**Dataset:**
◆ ◆ ◆ ◆

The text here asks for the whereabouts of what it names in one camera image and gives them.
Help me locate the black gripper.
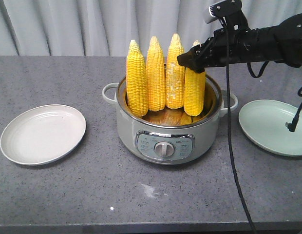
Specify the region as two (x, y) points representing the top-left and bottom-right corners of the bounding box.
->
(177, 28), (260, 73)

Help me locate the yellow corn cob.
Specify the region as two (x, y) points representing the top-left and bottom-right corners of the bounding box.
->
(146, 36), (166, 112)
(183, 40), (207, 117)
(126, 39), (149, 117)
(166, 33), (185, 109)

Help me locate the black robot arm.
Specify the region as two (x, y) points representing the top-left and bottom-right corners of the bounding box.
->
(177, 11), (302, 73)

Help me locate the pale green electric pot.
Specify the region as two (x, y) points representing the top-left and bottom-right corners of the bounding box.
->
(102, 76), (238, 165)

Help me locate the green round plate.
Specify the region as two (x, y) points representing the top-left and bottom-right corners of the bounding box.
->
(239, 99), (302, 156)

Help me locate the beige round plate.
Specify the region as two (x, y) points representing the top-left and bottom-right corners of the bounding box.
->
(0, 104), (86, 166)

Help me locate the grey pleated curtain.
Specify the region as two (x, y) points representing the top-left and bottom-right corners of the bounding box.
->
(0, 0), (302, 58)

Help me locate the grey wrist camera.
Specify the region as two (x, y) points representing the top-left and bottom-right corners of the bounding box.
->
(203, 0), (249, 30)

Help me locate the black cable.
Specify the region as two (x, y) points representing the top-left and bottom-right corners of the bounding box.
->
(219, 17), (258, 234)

◆ ◆ ◆ ◆

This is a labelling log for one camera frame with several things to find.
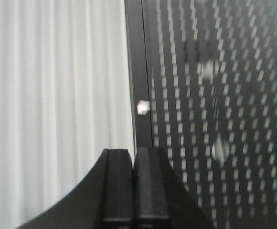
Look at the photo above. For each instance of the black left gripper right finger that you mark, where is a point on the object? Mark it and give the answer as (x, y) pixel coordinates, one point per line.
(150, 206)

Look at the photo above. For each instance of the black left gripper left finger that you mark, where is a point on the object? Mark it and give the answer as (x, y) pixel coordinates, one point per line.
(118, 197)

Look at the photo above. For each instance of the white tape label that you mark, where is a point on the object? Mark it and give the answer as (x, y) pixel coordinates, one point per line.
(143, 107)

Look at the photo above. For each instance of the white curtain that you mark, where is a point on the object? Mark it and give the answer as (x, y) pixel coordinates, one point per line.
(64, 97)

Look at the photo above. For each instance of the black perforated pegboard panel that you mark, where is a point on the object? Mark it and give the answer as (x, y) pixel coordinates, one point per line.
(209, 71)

◆ ◆ ◆ ◆

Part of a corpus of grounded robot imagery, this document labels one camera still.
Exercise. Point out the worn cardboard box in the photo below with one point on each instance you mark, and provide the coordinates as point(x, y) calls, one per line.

◆ ◆ ◆ ◆

**Assignment:**
Please return only the lines above, starting at the line that has "Help me locate the black robot arm." and ending at the line that has "Help me locate the grey wrist camera.", keeping both and leaving each one unchanged.

**Answer below:**
Help me locate the black robot arm.
Specify the region as two (x, y) points representing the top-left and bottom-right corners of the bounding box.
->
(177, 11), (302, 73)

Help me locate the pale green electric pot.
Specify the region as two (x, y) points representing the top-left and bottom-right corners of the bounding box.
->
(102, 76), (238, 165)

Help me locate the green round plate.
Specify the region as two (x, y) points representing the top-left and bottom-right corners of the bounding box.
->
(239, 99), (302, 156)

Help me locate the beige round plate.
Specify the region as two (x, y) points representing the top-left and bottom-right corners of the bounding box.
->
(0, 104), (86, 166)

Help me locate the grey pleated curtain.
Specify the region as two (x, y) points representing the top-left and bottom-right corners of the bounding box.
->
(0, 0), (302, 58)

Help me locate the grey wrist camera.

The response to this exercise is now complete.